> TASK PROMPT: Through the line that contains "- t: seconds", return the data below exactly, starting at its first line; leave the rest out.
-- RECORDS FOR PROCESSING follows --
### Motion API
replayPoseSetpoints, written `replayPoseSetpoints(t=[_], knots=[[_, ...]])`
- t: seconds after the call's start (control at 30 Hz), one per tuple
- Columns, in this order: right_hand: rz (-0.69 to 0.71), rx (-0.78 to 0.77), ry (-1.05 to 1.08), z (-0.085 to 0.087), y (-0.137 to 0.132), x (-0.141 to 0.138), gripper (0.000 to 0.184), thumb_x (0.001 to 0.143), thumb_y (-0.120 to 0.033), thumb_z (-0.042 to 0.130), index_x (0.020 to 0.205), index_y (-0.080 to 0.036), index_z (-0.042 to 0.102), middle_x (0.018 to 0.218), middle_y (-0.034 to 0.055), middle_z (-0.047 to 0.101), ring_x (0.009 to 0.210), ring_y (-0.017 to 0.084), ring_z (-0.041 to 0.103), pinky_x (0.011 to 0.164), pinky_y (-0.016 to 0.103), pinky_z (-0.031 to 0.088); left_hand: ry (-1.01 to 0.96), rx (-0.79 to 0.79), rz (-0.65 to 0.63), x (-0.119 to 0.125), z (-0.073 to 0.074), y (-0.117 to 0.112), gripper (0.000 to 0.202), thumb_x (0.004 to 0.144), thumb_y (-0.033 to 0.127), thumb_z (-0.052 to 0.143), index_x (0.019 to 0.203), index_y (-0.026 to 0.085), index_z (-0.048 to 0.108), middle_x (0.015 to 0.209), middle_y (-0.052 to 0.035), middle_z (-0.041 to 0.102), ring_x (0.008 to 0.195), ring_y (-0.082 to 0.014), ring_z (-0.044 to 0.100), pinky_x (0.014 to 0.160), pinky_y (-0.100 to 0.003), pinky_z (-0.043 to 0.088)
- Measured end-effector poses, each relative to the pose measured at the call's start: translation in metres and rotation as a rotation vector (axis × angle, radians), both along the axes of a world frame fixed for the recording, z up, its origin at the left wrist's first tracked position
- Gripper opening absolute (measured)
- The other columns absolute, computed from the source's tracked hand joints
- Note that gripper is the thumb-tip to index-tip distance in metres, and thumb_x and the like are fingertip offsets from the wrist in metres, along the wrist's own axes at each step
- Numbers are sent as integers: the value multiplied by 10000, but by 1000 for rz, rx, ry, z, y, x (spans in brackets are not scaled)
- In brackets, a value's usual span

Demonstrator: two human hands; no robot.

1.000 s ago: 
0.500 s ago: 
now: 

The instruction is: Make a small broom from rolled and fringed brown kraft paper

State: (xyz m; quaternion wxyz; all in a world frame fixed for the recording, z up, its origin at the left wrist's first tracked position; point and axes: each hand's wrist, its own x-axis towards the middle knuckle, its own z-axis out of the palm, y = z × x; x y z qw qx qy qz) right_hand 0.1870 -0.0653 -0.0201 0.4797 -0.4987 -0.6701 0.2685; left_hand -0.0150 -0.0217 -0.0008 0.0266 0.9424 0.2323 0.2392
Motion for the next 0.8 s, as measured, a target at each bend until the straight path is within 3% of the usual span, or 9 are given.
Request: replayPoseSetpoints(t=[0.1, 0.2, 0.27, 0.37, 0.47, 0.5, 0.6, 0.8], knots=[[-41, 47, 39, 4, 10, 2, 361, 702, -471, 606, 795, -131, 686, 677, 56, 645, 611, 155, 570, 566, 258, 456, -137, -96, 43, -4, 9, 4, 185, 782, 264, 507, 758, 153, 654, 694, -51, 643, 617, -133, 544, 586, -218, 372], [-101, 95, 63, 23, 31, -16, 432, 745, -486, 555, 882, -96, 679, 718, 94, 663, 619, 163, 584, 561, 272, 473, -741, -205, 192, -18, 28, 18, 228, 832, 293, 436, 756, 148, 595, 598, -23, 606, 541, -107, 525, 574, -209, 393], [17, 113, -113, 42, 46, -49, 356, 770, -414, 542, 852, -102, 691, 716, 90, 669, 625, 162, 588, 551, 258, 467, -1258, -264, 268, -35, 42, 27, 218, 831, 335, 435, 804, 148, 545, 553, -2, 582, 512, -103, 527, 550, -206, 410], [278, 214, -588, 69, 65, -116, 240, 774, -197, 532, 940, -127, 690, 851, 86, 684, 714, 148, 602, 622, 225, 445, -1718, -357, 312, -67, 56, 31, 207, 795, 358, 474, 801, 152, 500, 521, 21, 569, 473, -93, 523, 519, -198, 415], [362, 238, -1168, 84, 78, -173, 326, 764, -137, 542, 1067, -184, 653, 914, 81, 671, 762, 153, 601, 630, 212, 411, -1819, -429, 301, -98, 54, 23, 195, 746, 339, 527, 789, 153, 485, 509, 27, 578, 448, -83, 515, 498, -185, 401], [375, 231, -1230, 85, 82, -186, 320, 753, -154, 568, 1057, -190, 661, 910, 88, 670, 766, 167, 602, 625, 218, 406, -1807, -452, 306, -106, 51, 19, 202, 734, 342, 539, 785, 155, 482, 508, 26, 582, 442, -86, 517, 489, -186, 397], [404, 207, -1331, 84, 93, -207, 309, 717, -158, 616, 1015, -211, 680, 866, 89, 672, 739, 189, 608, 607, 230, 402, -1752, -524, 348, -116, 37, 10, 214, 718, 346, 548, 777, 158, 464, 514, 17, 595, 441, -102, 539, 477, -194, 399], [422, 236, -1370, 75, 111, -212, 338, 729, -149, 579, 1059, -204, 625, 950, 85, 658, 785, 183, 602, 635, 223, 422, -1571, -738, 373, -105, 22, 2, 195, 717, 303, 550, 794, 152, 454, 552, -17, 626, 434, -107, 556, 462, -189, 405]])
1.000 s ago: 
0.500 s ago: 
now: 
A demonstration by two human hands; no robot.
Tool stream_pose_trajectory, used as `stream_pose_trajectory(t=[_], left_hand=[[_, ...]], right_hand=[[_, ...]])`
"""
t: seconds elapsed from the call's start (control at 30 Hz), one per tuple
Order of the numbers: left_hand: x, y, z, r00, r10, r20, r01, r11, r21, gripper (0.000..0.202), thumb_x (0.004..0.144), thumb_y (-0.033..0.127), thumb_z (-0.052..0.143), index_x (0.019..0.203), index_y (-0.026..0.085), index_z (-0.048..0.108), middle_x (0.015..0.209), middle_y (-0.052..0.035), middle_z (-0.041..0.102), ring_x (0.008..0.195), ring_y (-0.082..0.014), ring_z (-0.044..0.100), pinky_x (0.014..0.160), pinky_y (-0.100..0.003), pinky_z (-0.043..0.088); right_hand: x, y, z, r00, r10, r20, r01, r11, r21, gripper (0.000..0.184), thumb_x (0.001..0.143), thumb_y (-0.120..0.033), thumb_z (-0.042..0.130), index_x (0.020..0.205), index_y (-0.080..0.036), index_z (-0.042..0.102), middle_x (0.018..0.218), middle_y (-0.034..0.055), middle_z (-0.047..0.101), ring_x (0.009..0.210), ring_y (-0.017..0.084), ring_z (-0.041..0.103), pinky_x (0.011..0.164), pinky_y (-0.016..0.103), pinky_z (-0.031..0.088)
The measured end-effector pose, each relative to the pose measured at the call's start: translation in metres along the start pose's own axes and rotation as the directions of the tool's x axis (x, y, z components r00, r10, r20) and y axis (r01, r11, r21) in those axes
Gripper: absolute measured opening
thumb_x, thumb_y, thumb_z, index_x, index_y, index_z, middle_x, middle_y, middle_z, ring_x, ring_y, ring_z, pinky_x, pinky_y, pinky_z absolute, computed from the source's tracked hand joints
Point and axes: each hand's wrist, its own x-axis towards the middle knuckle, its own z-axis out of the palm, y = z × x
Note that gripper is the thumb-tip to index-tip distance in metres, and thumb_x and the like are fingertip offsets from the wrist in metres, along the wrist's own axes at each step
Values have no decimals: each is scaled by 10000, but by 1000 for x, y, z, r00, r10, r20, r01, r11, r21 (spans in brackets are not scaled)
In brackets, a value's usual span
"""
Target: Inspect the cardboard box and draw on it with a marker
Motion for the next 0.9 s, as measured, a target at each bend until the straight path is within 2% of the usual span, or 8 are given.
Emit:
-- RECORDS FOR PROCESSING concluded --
> RESULT FOR THIS EXERCISE:
### Motion API
replayPoseSetpoints, written `replayPoseSetpoints(t=[_], knots=[[_, ...]])`
- t: seconds after the call's start (control at 30 Hz), one per tuple

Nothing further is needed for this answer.